Princess Bea (seen here, with her unfortunately tiny eyes and itty bitty teeth) ran a marathon. She finished in 5 hours, 15 minutes, 57 seconds. She was met at the finish line by her parents, Prince Andrew and Sarah Ferguson.
Apparently, this particular princess doesn’t understand the rules. She’s supposed to sit in her palace all day, ordering the servants around and kicking kittens just because she can. When she’s in public, she’s supposed to hide needles in her dress sleeves so she can pull them out and poke commoners when they wander too close. And her main food source is supposed to be bon-bons and the souls of her subjects. Because it’s the rules.
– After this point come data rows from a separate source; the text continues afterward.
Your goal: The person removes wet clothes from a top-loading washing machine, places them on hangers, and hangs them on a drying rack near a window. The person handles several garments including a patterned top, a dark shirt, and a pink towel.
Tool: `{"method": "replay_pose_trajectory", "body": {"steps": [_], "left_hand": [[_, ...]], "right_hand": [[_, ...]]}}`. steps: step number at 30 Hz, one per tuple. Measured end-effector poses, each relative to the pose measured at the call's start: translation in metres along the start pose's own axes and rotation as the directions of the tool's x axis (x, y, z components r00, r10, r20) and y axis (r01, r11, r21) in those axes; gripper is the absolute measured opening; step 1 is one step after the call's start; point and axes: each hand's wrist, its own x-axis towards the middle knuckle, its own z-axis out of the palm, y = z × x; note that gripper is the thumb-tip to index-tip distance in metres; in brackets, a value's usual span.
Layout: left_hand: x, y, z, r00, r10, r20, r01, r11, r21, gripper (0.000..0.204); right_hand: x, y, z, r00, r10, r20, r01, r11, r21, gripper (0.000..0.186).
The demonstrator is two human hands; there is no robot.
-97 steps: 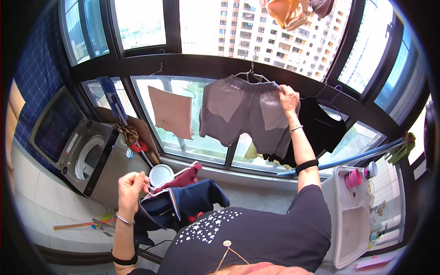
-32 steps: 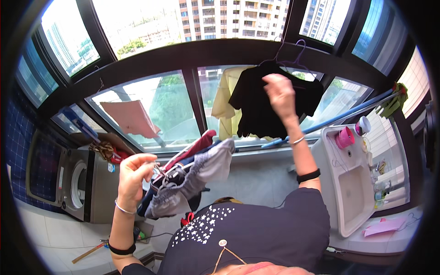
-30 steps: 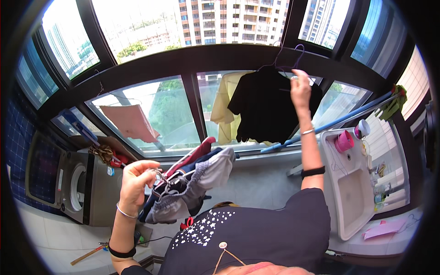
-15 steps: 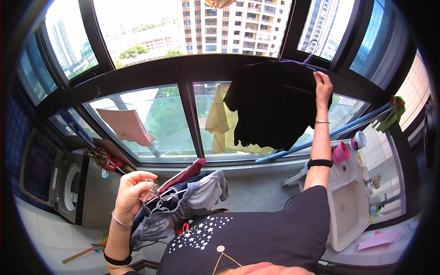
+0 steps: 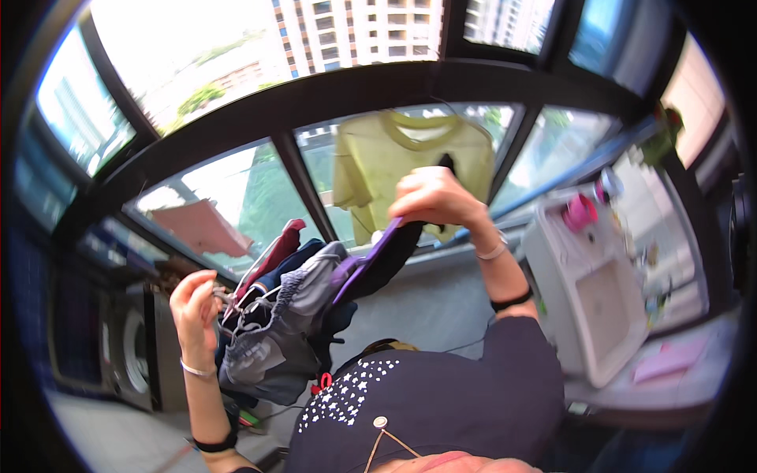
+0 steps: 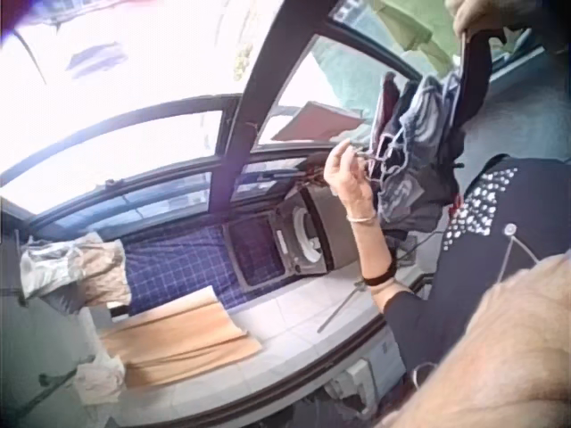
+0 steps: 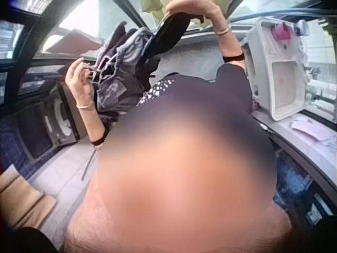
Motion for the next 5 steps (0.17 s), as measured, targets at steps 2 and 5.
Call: {"method": "replay_pose_trajectory", "body": {"steps": [2, 5], "left_hand": [[0.006, -0.001, -0.002, 1.0, 0.005, 0.03, -0.007, 0.997, 0.076, 0.019], [0.016, -0.008, -0.02, 0.996, 0.018, 0.087, -0.023, 0.998, 0.061, 0.022]], "right_hand": [[0.003, -0.001, 0.017, 0.995, -0.017, -0.096, 0.031, 0.989, 0.145, 0.014], [-0.016, 0.013, 0.017, 0.977, 0.16, -0.139, -0.129, 0.969, 0.211, 0.008]]}}
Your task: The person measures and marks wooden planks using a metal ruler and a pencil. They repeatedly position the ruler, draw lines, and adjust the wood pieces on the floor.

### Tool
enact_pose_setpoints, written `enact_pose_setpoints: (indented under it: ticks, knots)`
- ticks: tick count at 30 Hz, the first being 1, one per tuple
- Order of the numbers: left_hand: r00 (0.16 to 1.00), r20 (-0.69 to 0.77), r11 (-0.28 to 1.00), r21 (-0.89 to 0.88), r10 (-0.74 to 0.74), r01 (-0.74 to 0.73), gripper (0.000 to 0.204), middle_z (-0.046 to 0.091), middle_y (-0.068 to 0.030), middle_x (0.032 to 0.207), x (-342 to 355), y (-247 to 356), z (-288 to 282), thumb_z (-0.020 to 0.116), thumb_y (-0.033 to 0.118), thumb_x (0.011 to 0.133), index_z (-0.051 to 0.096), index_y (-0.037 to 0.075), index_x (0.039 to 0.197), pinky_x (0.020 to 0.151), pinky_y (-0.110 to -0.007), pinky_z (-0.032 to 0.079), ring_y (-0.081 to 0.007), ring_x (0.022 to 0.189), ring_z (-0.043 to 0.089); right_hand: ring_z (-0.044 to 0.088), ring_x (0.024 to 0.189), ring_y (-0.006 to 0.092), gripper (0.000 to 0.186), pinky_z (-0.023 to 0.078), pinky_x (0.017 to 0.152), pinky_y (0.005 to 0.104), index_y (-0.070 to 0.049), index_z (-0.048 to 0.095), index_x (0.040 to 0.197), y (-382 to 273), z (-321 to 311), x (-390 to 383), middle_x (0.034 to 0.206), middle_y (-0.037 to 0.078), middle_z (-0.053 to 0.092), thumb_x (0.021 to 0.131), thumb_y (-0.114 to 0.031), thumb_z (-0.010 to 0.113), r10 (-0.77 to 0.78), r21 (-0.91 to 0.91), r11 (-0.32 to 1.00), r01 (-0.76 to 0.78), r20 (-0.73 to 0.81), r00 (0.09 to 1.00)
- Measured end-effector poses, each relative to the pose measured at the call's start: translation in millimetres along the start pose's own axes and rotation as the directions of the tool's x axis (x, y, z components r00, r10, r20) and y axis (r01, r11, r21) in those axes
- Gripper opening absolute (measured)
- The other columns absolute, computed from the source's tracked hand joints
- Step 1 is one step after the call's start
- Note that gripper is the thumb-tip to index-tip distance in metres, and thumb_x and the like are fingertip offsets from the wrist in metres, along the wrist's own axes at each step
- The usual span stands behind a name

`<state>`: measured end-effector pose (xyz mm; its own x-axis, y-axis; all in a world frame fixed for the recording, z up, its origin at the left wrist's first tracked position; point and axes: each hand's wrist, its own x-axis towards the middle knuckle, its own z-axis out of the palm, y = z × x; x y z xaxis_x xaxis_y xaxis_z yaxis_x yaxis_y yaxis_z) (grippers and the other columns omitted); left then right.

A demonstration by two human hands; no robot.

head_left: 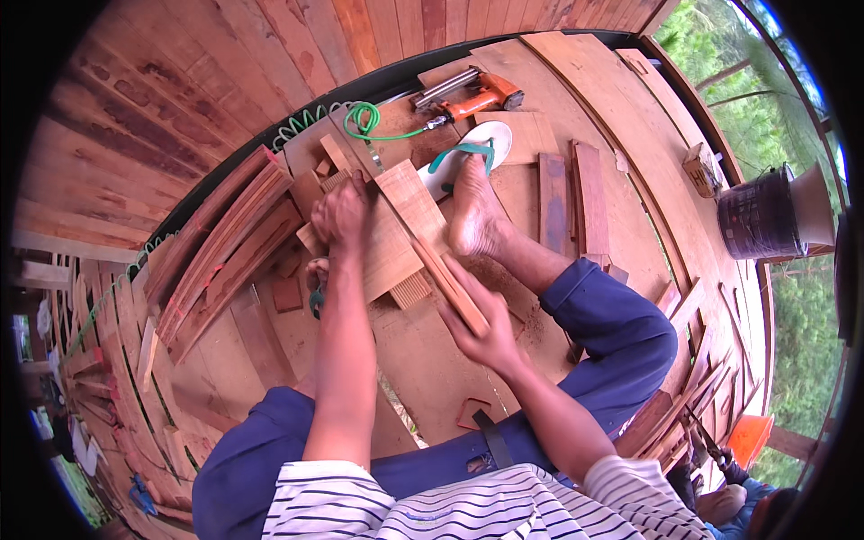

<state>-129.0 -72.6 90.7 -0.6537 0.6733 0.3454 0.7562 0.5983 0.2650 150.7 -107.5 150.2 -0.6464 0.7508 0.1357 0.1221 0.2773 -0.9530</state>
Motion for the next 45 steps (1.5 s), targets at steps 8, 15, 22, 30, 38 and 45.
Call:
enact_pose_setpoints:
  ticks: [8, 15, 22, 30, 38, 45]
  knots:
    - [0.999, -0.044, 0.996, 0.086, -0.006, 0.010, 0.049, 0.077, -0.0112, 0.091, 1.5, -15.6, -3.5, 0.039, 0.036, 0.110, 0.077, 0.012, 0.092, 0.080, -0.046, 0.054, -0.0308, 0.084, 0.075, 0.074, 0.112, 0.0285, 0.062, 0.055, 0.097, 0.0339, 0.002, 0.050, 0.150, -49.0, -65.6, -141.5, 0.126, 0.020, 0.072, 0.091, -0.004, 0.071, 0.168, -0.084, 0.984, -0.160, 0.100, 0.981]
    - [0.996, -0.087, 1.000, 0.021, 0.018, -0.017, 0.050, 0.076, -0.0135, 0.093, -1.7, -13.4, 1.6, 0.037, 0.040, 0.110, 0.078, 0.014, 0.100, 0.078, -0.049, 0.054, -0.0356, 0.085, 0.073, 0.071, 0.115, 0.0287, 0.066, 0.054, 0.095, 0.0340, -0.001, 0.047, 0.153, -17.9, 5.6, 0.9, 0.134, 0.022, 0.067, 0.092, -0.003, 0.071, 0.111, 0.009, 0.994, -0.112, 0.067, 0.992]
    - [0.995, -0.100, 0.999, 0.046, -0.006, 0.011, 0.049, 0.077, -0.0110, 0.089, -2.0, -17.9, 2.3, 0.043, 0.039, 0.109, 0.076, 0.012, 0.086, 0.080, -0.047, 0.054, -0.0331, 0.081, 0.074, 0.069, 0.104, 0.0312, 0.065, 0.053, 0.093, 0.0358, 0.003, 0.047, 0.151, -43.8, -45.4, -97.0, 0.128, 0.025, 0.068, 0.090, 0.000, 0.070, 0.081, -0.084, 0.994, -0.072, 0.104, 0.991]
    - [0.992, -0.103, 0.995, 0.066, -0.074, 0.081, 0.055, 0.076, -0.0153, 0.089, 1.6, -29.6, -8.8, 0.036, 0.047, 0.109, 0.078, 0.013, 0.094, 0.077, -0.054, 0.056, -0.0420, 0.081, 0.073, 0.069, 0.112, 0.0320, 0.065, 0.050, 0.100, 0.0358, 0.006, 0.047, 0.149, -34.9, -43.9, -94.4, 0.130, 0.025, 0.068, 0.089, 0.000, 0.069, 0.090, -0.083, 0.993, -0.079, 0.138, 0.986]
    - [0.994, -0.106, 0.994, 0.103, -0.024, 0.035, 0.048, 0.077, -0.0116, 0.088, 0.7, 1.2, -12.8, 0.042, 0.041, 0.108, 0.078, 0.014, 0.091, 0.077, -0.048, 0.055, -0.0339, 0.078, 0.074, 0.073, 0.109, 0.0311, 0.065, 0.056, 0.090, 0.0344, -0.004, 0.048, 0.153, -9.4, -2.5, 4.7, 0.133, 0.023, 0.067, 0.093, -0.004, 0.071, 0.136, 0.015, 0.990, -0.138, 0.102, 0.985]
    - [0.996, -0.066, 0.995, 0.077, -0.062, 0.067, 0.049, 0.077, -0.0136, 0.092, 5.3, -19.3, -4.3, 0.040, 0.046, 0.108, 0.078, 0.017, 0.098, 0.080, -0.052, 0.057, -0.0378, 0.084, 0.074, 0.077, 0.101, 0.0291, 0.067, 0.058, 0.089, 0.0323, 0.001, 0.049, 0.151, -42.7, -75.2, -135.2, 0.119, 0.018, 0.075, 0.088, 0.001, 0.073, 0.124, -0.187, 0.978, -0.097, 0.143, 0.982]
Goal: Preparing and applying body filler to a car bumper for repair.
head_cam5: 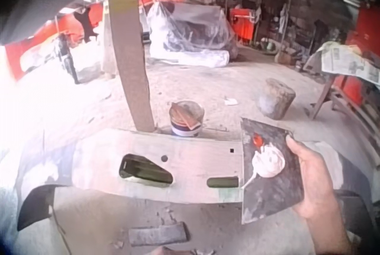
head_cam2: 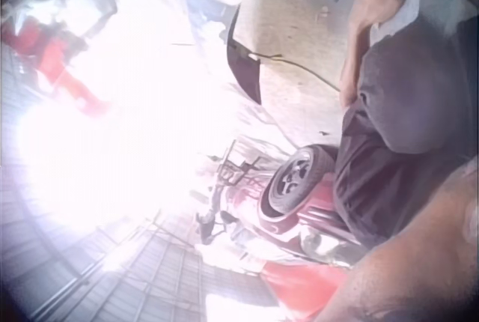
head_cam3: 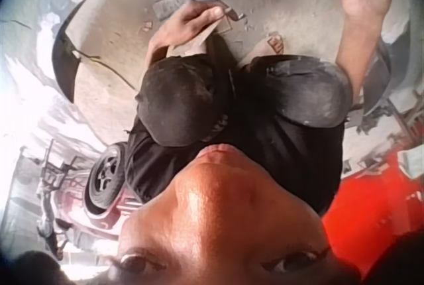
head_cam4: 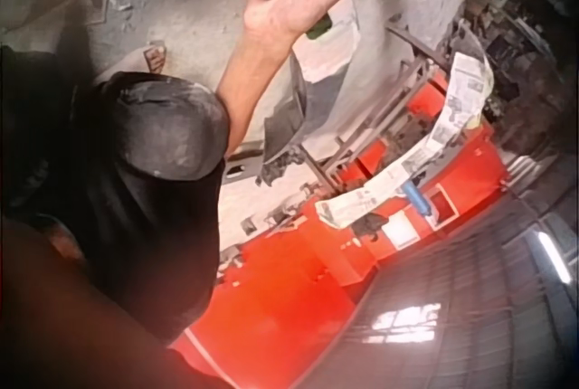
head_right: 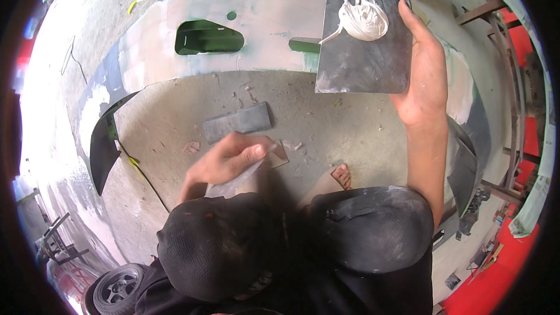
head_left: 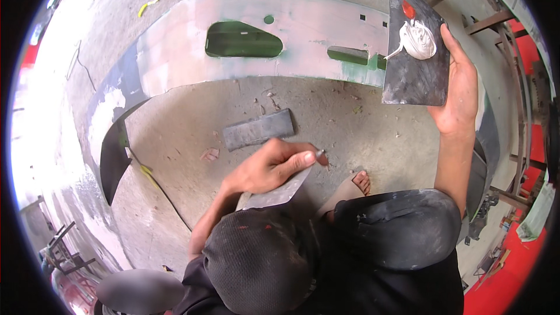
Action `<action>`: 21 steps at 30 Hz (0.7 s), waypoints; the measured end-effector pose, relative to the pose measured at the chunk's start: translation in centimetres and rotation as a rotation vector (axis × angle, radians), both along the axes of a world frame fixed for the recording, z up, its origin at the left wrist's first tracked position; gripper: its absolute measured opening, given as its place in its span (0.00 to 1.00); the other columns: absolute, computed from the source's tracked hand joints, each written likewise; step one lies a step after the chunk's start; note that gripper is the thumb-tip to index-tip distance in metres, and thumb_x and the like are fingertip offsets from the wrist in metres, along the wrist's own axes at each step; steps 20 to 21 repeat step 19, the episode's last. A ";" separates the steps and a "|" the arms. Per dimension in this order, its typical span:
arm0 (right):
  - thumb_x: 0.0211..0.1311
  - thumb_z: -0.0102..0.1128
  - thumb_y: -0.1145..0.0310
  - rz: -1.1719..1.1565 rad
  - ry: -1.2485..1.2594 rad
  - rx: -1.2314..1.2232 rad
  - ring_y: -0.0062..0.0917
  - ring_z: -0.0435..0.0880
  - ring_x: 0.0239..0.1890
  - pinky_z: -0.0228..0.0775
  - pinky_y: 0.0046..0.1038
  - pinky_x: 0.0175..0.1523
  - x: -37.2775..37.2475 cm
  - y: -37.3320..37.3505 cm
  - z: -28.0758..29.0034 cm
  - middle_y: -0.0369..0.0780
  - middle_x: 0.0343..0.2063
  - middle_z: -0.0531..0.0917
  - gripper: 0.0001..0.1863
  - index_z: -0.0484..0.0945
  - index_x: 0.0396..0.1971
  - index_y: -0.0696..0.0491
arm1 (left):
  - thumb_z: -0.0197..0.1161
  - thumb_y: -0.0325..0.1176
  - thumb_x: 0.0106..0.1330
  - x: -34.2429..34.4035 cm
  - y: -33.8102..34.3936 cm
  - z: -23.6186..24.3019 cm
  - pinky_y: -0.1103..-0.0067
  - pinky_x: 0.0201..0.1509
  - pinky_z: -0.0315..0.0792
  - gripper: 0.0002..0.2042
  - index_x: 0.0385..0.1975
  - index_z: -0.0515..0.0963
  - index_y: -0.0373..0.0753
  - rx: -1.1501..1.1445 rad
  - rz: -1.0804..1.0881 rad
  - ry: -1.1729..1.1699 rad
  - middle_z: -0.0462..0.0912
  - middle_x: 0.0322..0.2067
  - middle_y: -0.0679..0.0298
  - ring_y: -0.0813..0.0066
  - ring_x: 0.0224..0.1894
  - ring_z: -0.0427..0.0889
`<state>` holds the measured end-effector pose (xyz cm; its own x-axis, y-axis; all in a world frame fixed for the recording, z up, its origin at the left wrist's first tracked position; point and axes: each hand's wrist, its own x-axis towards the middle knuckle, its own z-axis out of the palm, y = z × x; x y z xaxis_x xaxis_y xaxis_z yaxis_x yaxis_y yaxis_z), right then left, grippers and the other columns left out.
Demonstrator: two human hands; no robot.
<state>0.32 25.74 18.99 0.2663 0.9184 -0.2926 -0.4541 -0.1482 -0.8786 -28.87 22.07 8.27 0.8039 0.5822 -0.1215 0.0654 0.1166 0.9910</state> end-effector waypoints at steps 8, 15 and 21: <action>0.72 0.50 0.58 0.002 0.054 -0.016 0.25 0.84 0.46 0.74 0.30 0.55 0.6 -0.2 -0.8 0.38 0.46 0.84 0.19 0.74 0.52 0.57 | 0.50 0.44 0.76 -1.2 7.2 2.7 0.85 0.18 0.58 0.20 0.30 0.81 0.35 -0.054 0.470 0.019 0.71 0.17 0.69 0.86 0.16 0.65; 0.72 0.49 0.58 -0.022 0.029 0.058 0.26 0.84 0.46 0.74 0.30 0.56 0.9 -0.4 0.7 0.39 0.46 0.83 0.20 0.74 0.53 0.57 | 0.50 0.37 0.75 1.4 12.5 2.5 0.84 0.13 0.49 0.14 0.28 0.72 0.36 -0.361 0.439 -0.509 0.62 0.12 0.71 0.84 0.09 0.55; 0.69 0.53 0.52 -0.040 0.022 -0.029 0.26 0.84 0.48 0.74 0.29 0.59 0.2 -0.1 0.1 0.40 0.48 0.83 0.25 0.73 0.54 0.58 | 0.58 0.44 0.70 3.5 15.0 0.1 0.81 0.13 0.54 0.16 0.27 0.72 0.36 -0.366 0.761 -0.187 0.63 0.11 0.69 0.81 0.10 0.61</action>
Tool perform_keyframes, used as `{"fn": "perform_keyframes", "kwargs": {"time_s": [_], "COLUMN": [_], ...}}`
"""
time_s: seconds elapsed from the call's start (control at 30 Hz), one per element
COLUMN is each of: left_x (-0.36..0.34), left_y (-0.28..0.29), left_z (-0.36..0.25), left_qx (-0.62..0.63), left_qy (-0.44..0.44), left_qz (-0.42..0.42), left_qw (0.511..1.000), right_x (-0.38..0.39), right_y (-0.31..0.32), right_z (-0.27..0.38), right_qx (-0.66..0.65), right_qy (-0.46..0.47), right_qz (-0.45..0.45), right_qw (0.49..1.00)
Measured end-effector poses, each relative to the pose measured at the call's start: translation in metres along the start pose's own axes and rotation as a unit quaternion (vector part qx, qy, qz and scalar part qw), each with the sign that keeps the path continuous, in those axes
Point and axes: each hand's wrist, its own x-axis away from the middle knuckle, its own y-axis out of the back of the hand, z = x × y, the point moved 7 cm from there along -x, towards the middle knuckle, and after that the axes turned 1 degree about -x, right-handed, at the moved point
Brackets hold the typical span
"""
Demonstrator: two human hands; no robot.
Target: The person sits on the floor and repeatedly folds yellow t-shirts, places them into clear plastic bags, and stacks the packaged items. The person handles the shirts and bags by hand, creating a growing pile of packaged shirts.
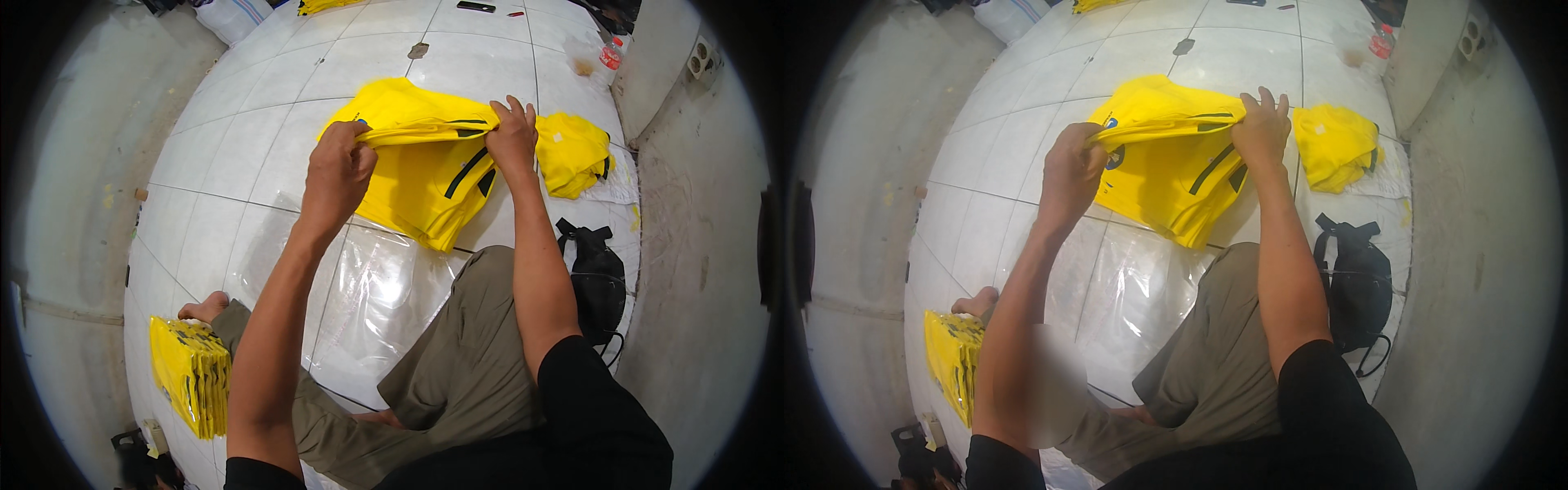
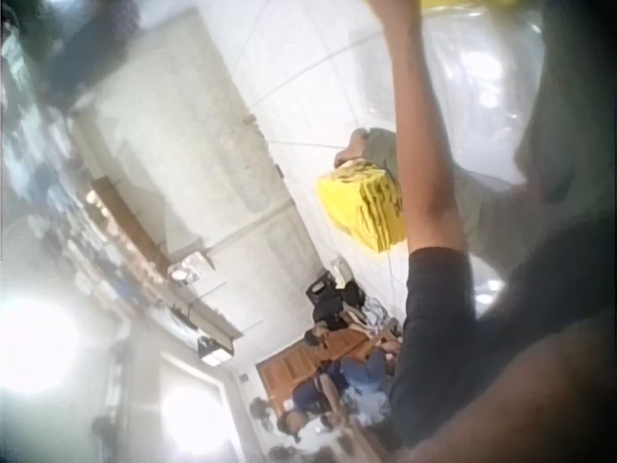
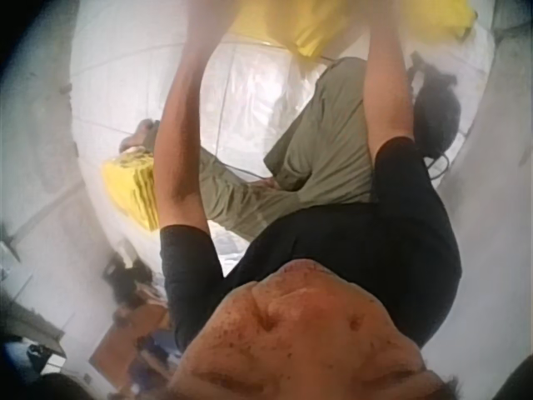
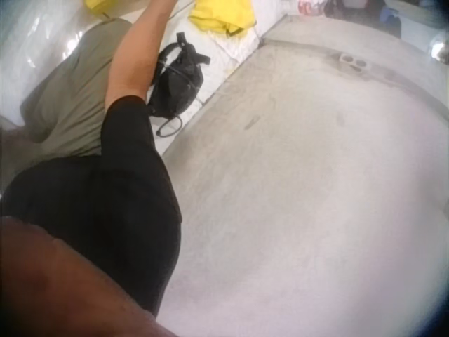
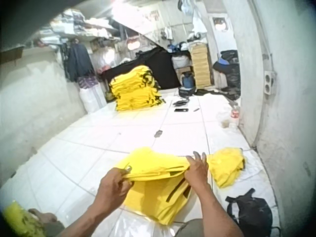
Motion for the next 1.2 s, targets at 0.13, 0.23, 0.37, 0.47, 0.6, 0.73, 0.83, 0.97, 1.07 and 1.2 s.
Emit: {"fn": "perform_keyframes", "kwargs": {"time_s": [0.13,0.23,0.37,0.47,0.6,0.73,0.83,0.97,1.07,1.2], "left_x": [0.000,-0.002,0.002,0.012,0.038,0.080,0.114,0.159,0.188,0.225], "left_y": [0.024,0.044,0.089,0.135,0.201,0.256,0.286,0.317,0.336,0.356], "left_z": [0.006,0.026,0.048,0.054,0.052,0.044,0.040,0.037,0.030,0.018], "left_qx": [-0.012,-0.002,0.106,0.150,0.190,0.186,0.171,0.125,0.143,0.134], "left_qy": [0.018,0.066,0.139,0.179,0.202,0.239,0.260,0.273,0.234,0.241], "left_qz": [-0.004,-0.014,-0.039,-0.053,-0.088,-0.102,-0.102,-0.125,-0.144,-0.171], "left_qw": [1.000,0.998,0.984,0.971,0.957,0.948,0.945,0.946,0.951,0.946], "right_x": [-0.003,-0.007,-0.009,-0.003,0.011,0.032,0.048,0.074,0.089,0.109], "right_y": [0.005,0.017,0.044,0.070,0.102,0.116,0.117,0.122,0.140,0.156], "right_z": [-0.001,0.005,0.035,0.075,0.130,0.183,0.212,0.242,0.260,0.276], "right_qx": [-0.083,-0.242,-0.432,-0.585,-0.675,-0.730,-0.750,-0.730,-0.706,-0.692], "right_qy": [0.040,0.052,0.064,0.006,0.011,0.030,0.041,0.063,0.124,0.185], "right_qz": [-0.033,-0.036,0.000,0.097,0.167,0.219,0.257,0.261,0.266,0.254], "right_qw": [0.995,0.968,0.900,0.805,0.718,0.646,0.608,0.628,0.644,0.650]}}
It sounds like this princess actually trained for said marathon, which means buckets of princess sweat. That’s rarer than a unicorn’s tears. Was there anyone there collecting it? Isn’t that what a handmaiden is for? No? Well, somebody’s losing their head over this (what do you mean they don’t do that anymore?! Hot poker in the eye, then. No?! What. The. Hell.)
*sniff* I don’t know if I want to live in a world where a princess a) looks like that, b) sweats, and c) doesn’t wear a ball gown 24-7. I mean, if a princess doesn’t get to order a beheading, then what do the rest of us have to hope for?